→ **WORK INSTRUCTION**: Restate the data exactly as given and keep the pictures out.

→ **INFORMATION SHOWN**:
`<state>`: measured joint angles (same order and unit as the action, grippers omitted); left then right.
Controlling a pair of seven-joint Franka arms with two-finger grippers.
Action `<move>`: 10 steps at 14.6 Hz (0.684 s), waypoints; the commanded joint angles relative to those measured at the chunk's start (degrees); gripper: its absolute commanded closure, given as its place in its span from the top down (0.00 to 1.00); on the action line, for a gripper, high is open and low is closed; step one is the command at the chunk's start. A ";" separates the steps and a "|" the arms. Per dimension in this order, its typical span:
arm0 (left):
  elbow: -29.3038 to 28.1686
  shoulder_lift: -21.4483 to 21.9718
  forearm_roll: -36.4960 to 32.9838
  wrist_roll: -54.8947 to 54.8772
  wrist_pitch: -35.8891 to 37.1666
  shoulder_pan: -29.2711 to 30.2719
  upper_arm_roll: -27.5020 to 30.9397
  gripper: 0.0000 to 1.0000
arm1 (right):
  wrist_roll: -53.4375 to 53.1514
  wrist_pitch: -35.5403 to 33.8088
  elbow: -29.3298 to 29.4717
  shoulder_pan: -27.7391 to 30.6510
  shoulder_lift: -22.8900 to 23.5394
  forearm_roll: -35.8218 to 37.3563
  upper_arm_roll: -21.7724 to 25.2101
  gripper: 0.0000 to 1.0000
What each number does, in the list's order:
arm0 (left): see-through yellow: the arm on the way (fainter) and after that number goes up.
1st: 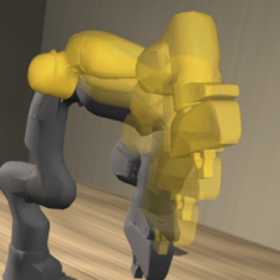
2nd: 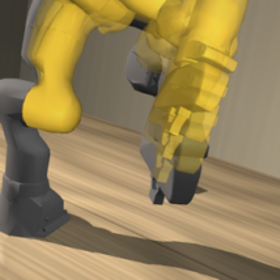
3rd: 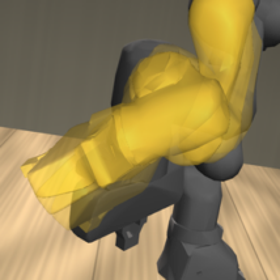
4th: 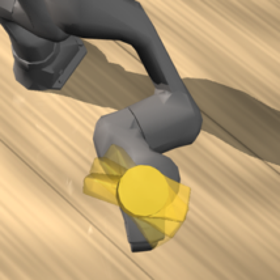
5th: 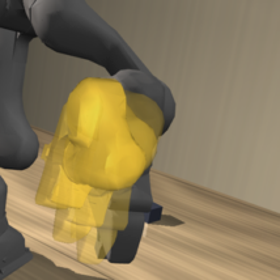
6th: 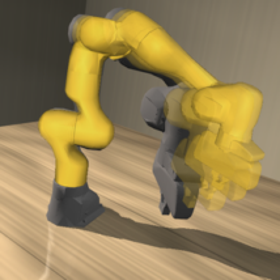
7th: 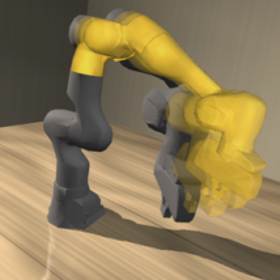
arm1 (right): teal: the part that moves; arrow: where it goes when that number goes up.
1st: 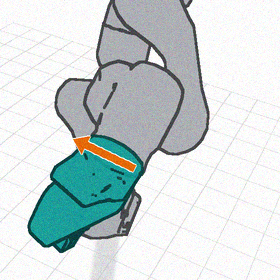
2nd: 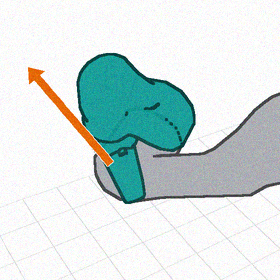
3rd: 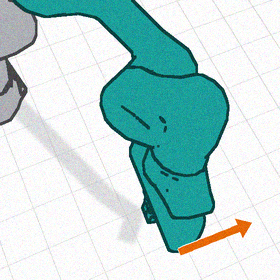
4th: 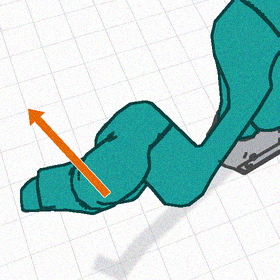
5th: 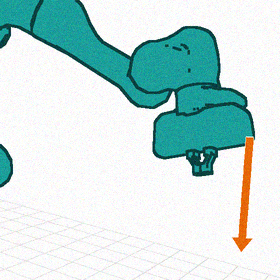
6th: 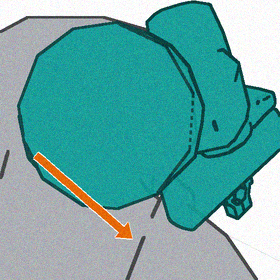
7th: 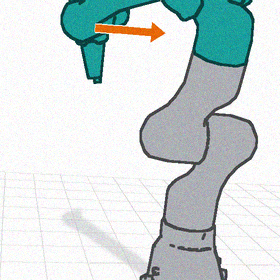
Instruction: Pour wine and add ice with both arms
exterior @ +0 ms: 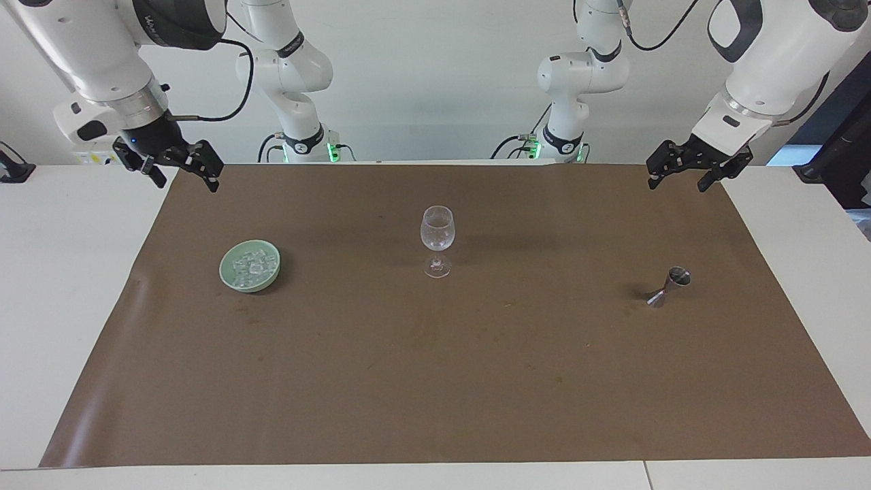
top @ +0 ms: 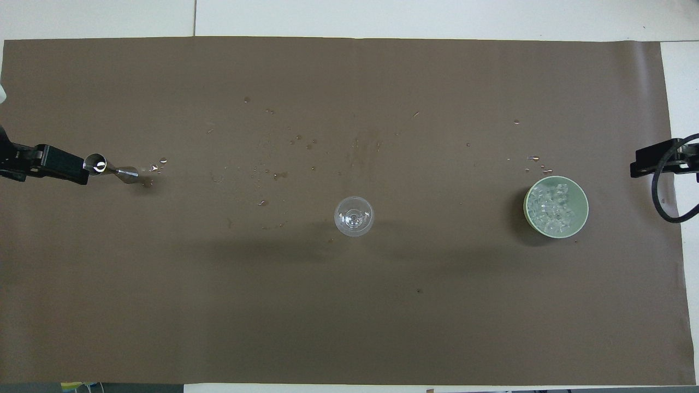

→ **RESPONSE AREA**:
`<state>`: measured joint angles (same order and unit as the action, grippers omitted); left then right.
Controlling a pair of seven-joint Franka arms with two-finger grippers.
Action `<move>`: 10 steps at 14.6 Hz (0.684 s), waypoints; the commanded joint angles relative to those measured at the chunk's start (degrees); gripper: its absolute commanded closure, given as its place in its span from the top down (0.00 to 1.00); on the action line, for a gripper, high is open and low is closed; step one is the command at the chunk's start. A ";" separates the steps and a "|" the arms. Per dimension in this order, its typical span:
arm0 (left):
  elbow: -29.3038 to 28.1686
  shoulder_lift: -21.4483 to 21.9718
  forearm_roll: -36.4960 to 32.9838
  wrist_roll: -54.8947 to 54.8772
  wrist_pitch: -35.8891 to 37.1666
  shoulder_pan: -29.2711 to 30.2719
  upper_arm_roll: -27.5020 to 30.9397
  gripper: 0.0000 to 1.0000
arm1 (right):
  wrist_roll: -53.4375 to 53.1514
  wrist_pitch: -35.5403 to 33.8088
  elbow: -29.3298 to 29.4717
  shoulder_pan: -27.7391 to 30.6510
  shoulder_lift: -22.8900 to 23.5394
  forearm_roll: -35.8218 to 37.3563
  upper_arm_roll: -21.7724 to 25.2101
  gripper: 0.0000 to 1.0000
What each number does, in the list's order:
arm0 (left): see-through yellow: the arm on the way (fainter) and after that number goes up.
1st: 
2nd: 
3rd: 
4th: 
5th: 
6th: 
7th: 
arm1 (right): teal: the part that moves; arrow: where it goes when that number goes up.
1st: 
2nd: 
3rd: 
4th: 
5th: 
6th: 
7th: 
Instruction: Pour wine and add ice with both arms
exterior @ +0 ms: 
top @ +0 ms: 

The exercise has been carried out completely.